The authors, reflecting the Netanyahu government's strategy, say progress between the Israelis and the Palestinians will require a "daring paradigm shift." And what is the character of this paradigm shift? The present paradigm focuses on "land for peace" as the key to ending the conflict; therefore, the building of settlements assumes an importance far beyond its inherent significance. The new paradigm would shift the focus to the mutual recognition of national rights. Israel must recognize a nation-state for the Palestinian people, reflecting Palestinian culture. As everyone with eyes in their heads can see, the founding of such a state will require the uprooting of Israeli settlements. The Palestinians must recognize a Jewish state—that is, the nation-state of the Jewish people. That means no Palestinian "right of return" to Israel proper, no Palestinian state encompassing all of mandatory Palestine, and an end to the conflict.
The article does not spell out all the implications of such mutual recognition, but they are clear enough. The day the Palestinians recognize Israel as a Jewish state, the Israeli public will more than be willing to support compromise on other core issues. If, however, the Palestinians cannot do this (and by all indications they can't), then again, everyone with eyes in their heads should see that this incapacity—this rejectionism—is the source of the conflict's continuation.

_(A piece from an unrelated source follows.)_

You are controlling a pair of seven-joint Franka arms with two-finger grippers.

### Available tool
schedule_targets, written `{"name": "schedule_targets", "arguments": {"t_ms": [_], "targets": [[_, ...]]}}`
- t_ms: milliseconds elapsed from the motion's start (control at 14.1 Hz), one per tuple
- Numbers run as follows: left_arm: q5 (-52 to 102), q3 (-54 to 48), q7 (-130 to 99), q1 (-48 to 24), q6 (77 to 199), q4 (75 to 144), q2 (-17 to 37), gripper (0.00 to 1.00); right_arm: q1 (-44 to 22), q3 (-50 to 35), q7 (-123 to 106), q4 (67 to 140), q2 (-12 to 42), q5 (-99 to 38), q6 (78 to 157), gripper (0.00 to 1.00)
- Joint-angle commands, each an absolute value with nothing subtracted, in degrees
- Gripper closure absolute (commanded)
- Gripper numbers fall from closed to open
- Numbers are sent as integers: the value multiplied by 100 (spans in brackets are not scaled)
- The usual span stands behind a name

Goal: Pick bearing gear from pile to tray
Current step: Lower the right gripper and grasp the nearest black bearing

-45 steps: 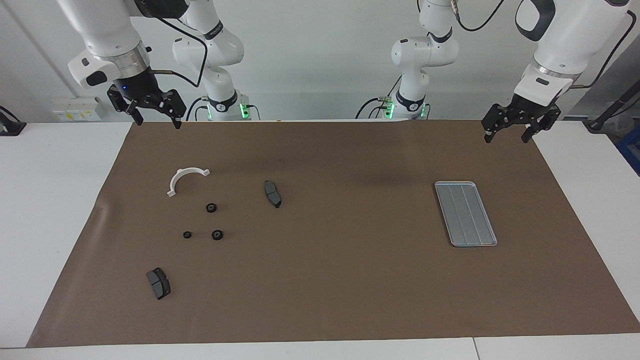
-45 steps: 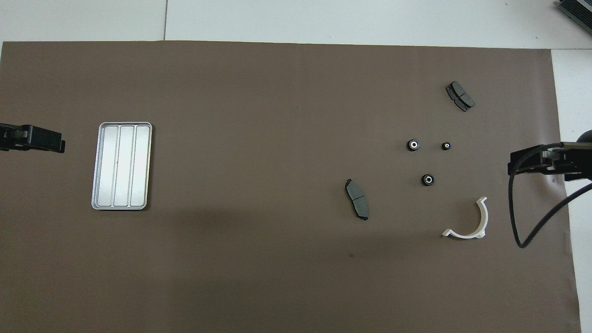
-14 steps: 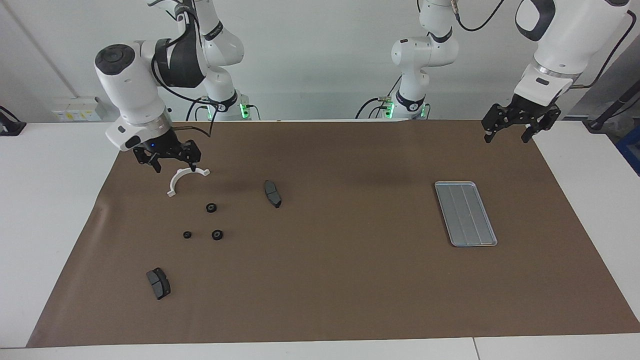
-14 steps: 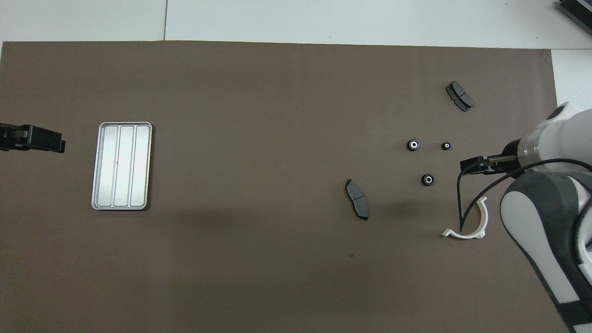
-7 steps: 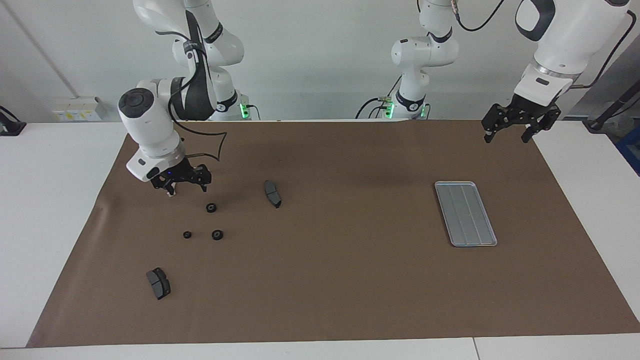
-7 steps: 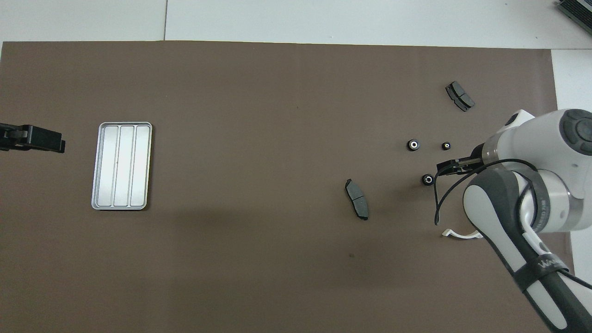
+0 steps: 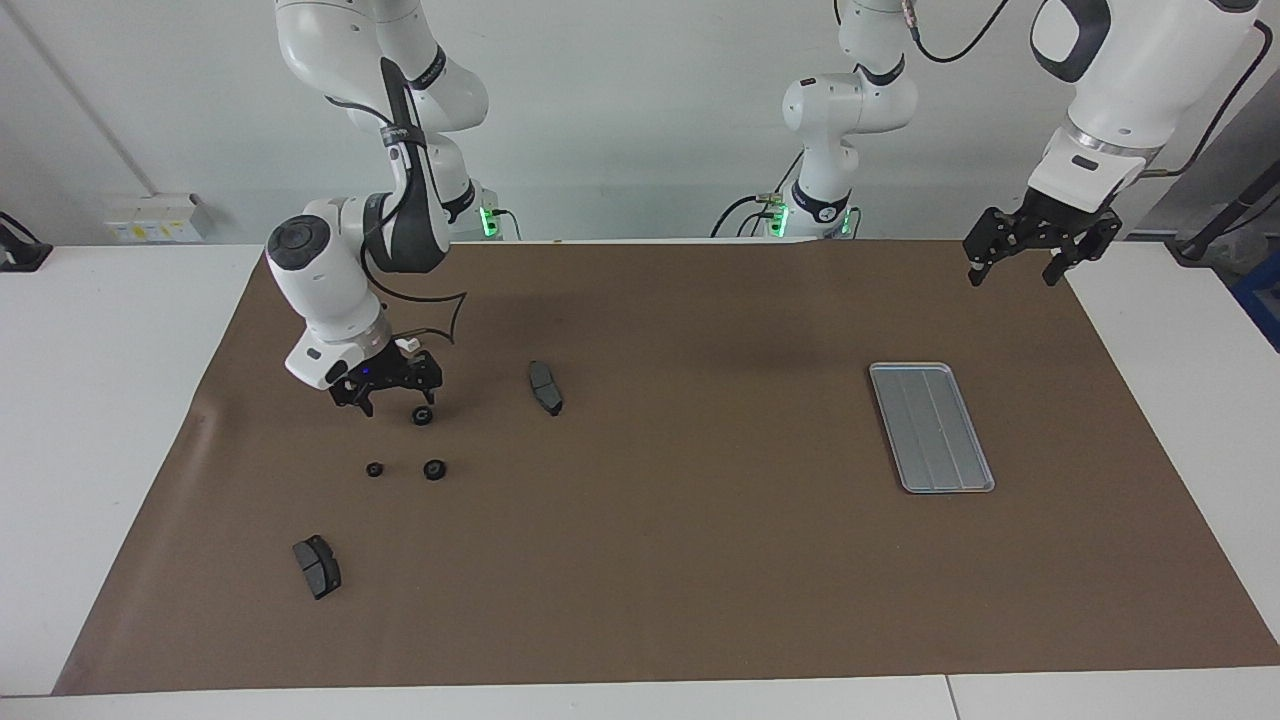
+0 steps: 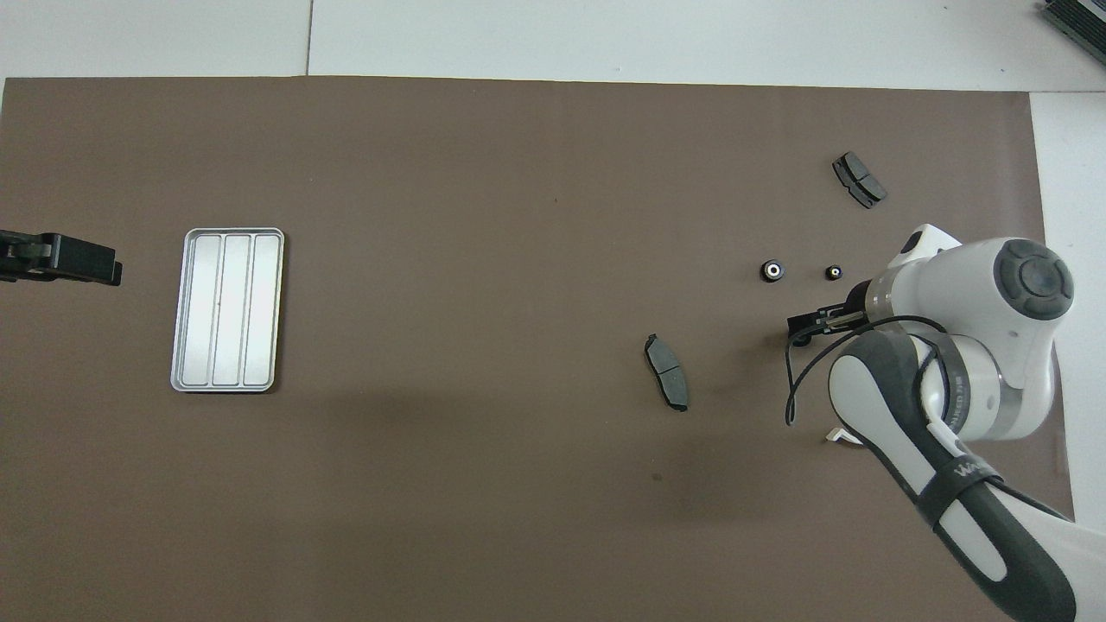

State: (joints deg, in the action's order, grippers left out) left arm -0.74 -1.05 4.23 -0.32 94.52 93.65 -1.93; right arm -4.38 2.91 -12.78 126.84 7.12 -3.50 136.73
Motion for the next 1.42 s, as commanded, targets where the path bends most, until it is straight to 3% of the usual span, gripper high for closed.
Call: {"name": "schedule_targets", "arguments": {"t_ms": [0, 711, 1067, 1280, 1351], "targets": [[-9, -70, 457, -44, 9439, 9413, -220, 0, -457, 281, -1669, 13060, 642, -519, 14193, 0], [-9, -70, 457, -44, 9439, 9413, -220, 0, -615, 272, -1810, 13395, 765, -527, 14774, 1], [-9, -70, 457, -44, 9439, 9413, -220, 0, -589, 272, -1881, 13395, 861, -527, 14879, 27], [-9, -70, 457, -44, 9439, 9413, -220, 0, -598, 272, -1872, 13386, 870, -527, 14889, 32], [-9, -70, 457, -44, 9439, 9413, -220, 0, -598, 272, -1881, 13394, 870, -527, 14889, 37]]}}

The logic of the argument would seem inescapable, but it isn't. Former U.S. Secretary of State Condoleezza Rice, in her recent memoir, recounts a story of classic Palestinian rejectionism. In 2008, then-Israeli Prime Minister Ehud Olmert offered to hand virtually 100 percent of the West Bank over to the Palestinians, divide Jerusalem, appoint an international body to supervise the Holy Sites, and even allow some Palestinians into Israel. Palestinian National Authority President Mahmoud Abbas refused the offer because it didn't include a universal Palestinian "right of return." And what lesson does Rice take from this incident? Amazingly, but perfectly in line with the conventional wisdom, she concludes that an "Israeli-Palestinian deal is doable, but they can't keep missing opportunities." The possibility does not seem to have crossed her mind that the Palestinians will continue to "miss opportunities" so long as those opportunities require acknowledging Israel as a Jewish state.

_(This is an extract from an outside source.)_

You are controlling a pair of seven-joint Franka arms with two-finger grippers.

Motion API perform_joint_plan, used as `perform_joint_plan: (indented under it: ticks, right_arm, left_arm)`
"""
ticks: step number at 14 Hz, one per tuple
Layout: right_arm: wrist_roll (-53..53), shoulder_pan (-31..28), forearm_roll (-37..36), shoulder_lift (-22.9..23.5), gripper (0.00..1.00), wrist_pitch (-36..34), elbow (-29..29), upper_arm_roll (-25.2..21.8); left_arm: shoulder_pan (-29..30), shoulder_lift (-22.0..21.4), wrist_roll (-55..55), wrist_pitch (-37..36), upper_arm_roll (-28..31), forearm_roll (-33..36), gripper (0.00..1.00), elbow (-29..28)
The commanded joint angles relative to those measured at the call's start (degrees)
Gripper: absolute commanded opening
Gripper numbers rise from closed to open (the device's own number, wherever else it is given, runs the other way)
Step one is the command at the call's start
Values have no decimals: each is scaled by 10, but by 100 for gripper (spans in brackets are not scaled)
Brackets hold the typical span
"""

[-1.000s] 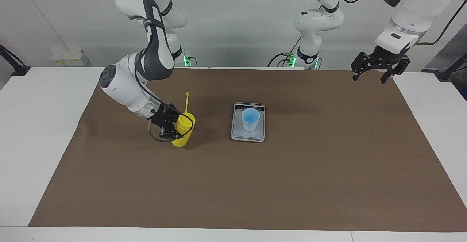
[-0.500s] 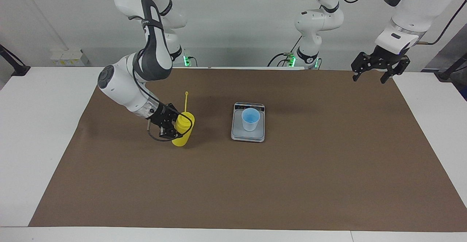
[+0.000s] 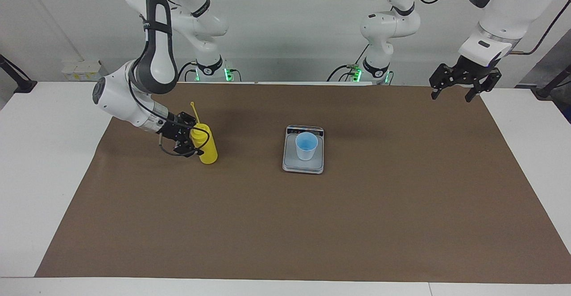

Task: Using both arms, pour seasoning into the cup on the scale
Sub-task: 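Turn the bottle upright and set it back down with the right gripper, then open the right gripper and draw it back from the bottle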

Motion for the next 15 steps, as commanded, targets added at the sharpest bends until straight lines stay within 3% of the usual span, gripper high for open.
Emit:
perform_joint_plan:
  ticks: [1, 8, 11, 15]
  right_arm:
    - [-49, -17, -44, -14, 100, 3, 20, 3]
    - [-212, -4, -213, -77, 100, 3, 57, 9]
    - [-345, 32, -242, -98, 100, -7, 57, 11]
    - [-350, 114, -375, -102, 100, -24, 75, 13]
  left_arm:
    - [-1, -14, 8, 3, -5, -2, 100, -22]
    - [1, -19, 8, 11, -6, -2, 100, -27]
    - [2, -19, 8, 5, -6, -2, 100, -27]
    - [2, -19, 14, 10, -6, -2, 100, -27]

Has the possibility crossed President Obama's mind? In his recent September speech at the UN, he termed the Jews' ancient connection to the land of Israel a "fact" and called on Arab governments to acknowledge this fact. This constituted a significant departure from Obama's 2008 speech in Cairo in which he referred to the founding of the state of Israel as a response to the Holocaust, and it's reasonable to assume that Israeli diplomacy played a substantial role in the change. But declaratory rhetoric aside, Obama has done little to show he is willing to make the Arabs confront "difficult truths" in the same way he has been willing to make the Israelis confront settlement-building in the West Bank.
Lipner and Kuperwasser's goal is the goal of Netanyahu's government: to get the international community in general, and the United States in particular, to "pressure the Palestinians" into recognizing that Israel is the nation-state of the Jewish people. But the Obama administration's behavior is proof, if proof were needed, that the conventional wisdom dies hard. One wonders what measures the Netanyahu government will take, aside from diplomatic persuasion and the writing of learned articles, in order to achieve its goal.